Thinking Machines and NVIDIA strike multi-year, 1 GW Vera Rubin compute partnership
On March 10, Thinking Machines Lab and NVIDIA jointly announced a multi-year strategic partnership under which the lab will deploy at least one gigawatt of compute on NVIDIA's next-generation Vera Rubin platform, according to releases on both companies' websites and reporting by CNBC, TechCrunch and Data Center Dynamics. NVIDIA will also make an undisclosed strategic investment in the lab; neither party disclosed the dollar value of the compute commitment or the contract length, beyond confirming that Vera Rubin deployments begin in 2027 and that the agreement is structured as a long-term, supply-side relationship.
The deal builds on a relationship that began at Thinking Machines' July 2025 seed round, in which NVIDIA participated alongside lead investor Andreessen Horowitz at a $12 billion post-money valuation. Murati, formerly OpenAI's chief technology officer, has positioned the lab around custom-model research and an open-source release strategy, which she signalled at the seed announcement. NVIDIA, for its part, has been steadily extending compute-plus-equity arrangements with frontier labs — including separately disclosed agreements with OpenAI and xAI in 2025 — that bind GPU capacity to long-dated commercial agreements rather than spot purchases.
In the joint release, Murati said: "NVIDIA's technology is the foundation on which the entire field is built. This partnership accelerates our capacity to build AI that people can shape and make their own, as it shapes human potential in turn." NVIDIA founder and CEO Jensen Huang framed the deal in research terms in the same release: "AI is the most powerful knowledge discovery instrument in human history. Thinking Machines has brought together a world-class team to advance the frontier of AI. We are thrilled to partner with Thinking Machines to realize their exciting vision for the future of AI."
The scale is unusual even by 2026 standards. One gigawatt of dedicated AI compute is, by NVIDIA's own published rule of thumb cited by Trending Topics, equivalent to roughly $50 billion to $60 billion in total data-center spending — of which NVIDIA's silicon and rack systems account for around $35 billion — making this single agreement larger than most listed semiconductor companies' annual revenue. By comparison, Microsoft and OpenAI's previously disclosed Stargate phase-one site is targeting a similar gigawatt envelope; xAI's Memphis Colossus expansion sits in the same band. None of these figures imply that all of the capacity ships in 2027 — Vera Rubin volume ramps through 2028 — but the contractual GPU allocation has effectively been removed from the open market.

Reaction in the industry was mixed. Equity analysts cited by CNBC noted that the announcement, like NVIDIA's earlier OpenAI and xAI deals, blurs the distinction between supplier and shareholder in a way that pulls Vera Rubin allocation away from second-tier labs and inference customers. Open-source researchers on social media — including Soumith Chintala, who posted the announcement — focused instead on whether Thinking Machines' first product will continue to include the open-source component Murati signalled at the seed round. Sherwood News noted that Thinking Machines has yet to publicly demo a frontier model, making the gigawatt commitment a forward bet on team and trajectory.
For us at Enpo Sekai, the partnership is a clean restatement of a structural fact we have been pricing into our product roadmap since 2025: the cost of competing at the foundation-model layer has now crossed gigawatt-scale, which means a Tokyo-based studio our size has no path to that layer and no reason to want one. Our focus stays where it has been — characters, voice and persona on top of whichever frontier model is most appropriate per use case, local-first desktop builds where latency and privacy matter, character games as a vertical, and B2B engine licensing for studios and consumer-product teams that need a defensible character layer without owning the model.

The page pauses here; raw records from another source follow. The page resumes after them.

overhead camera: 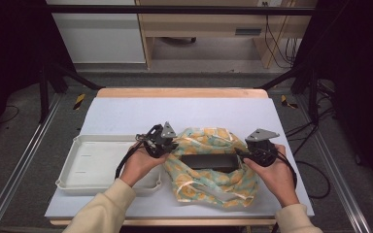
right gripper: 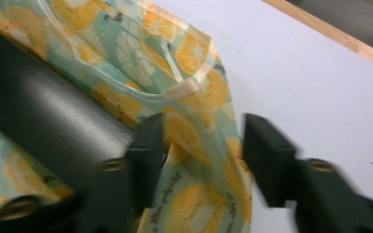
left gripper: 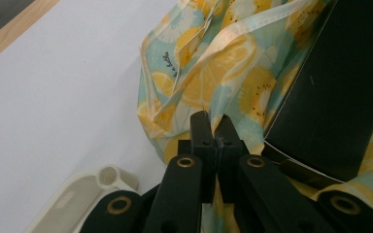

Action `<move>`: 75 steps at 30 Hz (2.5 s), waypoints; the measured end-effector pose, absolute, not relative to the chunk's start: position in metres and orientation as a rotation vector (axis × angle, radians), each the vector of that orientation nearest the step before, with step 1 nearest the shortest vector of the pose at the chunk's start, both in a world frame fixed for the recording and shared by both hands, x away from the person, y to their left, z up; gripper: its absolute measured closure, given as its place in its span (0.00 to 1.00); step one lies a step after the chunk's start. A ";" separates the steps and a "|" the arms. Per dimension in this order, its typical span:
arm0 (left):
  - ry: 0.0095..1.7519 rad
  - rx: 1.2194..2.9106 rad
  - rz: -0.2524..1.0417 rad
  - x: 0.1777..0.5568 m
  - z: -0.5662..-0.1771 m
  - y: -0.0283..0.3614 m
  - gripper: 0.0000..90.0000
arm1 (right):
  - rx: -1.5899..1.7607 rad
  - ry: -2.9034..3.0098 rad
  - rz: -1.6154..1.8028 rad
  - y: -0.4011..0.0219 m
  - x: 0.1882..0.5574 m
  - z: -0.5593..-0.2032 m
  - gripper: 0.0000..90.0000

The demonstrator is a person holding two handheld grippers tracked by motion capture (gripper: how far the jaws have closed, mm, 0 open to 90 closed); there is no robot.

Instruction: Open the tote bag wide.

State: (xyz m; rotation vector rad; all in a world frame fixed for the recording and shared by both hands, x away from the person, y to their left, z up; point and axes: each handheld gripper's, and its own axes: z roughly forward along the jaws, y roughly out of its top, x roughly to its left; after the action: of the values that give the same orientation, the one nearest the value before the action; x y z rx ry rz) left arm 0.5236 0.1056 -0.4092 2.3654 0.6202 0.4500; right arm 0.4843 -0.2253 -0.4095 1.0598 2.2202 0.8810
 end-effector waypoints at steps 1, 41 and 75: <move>0.622 2.370 0.450 0.524 -0.410 0.105 1.00 | 1.060 2.214 0.884 -0.226 0.486 -0.410 0.69; 0.676 2.428 0.418 0.546 -0.436 0.096 1.00 | 1.193 2.357 0.901 -0.242 0.496 -0.458 1.00; 0.660 2.425 0.485 0.538 -0.434 0.100 0.85 | 1.228 2.280 0.924 -0.251 0.481 -0.455 0.77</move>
State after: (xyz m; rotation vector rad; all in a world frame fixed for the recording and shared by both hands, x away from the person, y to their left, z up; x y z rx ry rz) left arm 0.5384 0.1004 -0.4340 2.4247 0.6601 0.4851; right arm 0.4814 -0.2514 -0.4549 1.2280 2.2801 0.9244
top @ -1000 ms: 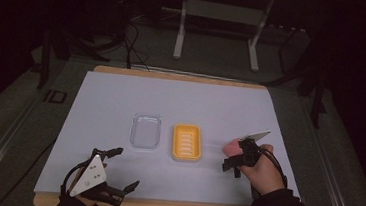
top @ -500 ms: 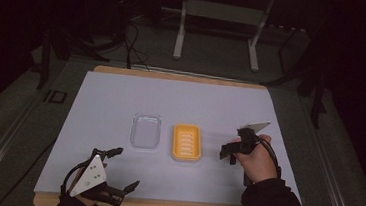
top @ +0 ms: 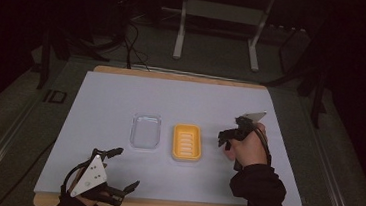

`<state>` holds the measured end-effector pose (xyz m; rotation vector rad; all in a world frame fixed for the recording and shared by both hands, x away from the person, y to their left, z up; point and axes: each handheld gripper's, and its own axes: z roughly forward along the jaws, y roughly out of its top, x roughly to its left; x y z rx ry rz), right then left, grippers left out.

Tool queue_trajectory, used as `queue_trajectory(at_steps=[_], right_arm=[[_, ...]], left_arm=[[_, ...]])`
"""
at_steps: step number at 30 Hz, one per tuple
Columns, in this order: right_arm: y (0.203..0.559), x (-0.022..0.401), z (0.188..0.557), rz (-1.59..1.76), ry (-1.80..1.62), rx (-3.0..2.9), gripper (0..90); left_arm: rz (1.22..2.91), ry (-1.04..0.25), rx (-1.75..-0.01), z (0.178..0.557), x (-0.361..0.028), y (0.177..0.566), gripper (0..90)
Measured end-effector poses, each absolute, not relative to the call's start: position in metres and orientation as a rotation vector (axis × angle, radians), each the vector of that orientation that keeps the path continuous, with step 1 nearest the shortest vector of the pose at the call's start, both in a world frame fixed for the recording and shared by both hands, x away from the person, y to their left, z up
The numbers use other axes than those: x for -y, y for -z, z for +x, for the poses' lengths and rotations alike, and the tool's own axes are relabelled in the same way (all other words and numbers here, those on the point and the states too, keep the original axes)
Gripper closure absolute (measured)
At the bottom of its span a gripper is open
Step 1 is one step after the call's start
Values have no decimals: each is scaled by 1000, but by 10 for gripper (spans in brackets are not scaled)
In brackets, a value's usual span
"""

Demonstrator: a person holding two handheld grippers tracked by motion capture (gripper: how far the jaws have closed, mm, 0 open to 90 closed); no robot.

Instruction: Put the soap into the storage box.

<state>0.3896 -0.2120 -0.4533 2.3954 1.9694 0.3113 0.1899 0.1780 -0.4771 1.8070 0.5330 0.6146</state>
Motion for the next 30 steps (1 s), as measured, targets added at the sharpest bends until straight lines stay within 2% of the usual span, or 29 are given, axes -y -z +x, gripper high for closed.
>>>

We will be watching three things over the next twelve months: (1) whether Thinking Machines actually ships the open-source component Murati has now committed to twice, since that determines whether mid-tier studios get a real handle on a model trained at this scale; (2) how the gigawatt allocation maps to actual delivered hours in 2027 — if NVIDIA's Vera Rubin yield slips, the agreement is a press release before it is a fleet; (3) whether the equity-plus-supply pattern hardens into a full alignment template across the top labs, because that determines whether the inference market we sell into ends up as five vendors or fifty.